> Assignment:
Since only part of the material below is wanted, output exactly the lines from the one with "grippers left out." up to and including the one with "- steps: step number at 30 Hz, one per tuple".

> Recorded information:
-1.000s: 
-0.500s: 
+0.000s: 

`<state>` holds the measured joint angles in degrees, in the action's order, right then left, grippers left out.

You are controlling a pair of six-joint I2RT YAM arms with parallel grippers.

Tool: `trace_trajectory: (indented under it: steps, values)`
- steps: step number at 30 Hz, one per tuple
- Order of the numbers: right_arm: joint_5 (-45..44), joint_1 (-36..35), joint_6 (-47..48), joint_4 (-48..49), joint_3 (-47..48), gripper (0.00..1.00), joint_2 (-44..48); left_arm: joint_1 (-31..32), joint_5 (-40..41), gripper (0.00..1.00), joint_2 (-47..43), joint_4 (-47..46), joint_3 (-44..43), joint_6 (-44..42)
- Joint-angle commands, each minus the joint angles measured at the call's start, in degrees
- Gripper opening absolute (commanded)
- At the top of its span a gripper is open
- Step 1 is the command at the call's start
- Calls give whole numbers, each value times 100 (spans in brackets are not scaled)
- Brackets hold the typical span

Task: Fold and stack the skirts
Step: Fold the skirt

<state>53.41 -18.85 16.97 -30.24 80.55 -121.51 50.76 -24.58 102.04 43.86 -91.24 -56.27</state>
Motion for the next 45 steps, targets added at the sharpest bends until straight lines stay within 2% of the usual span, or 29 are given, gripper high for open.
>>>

> Response to this exercise:
`<state>` holds the measured joint angles in degrees, in the action's order, right then left, grippers left out.

You are controlling a pair of six-joint I2RT YAM arms with parallel grippers.

Tool: `trace_trajectory: (indented under it: steps, values)`
- steps: step number at 30 Hz, one per tuple

There is no more to this output.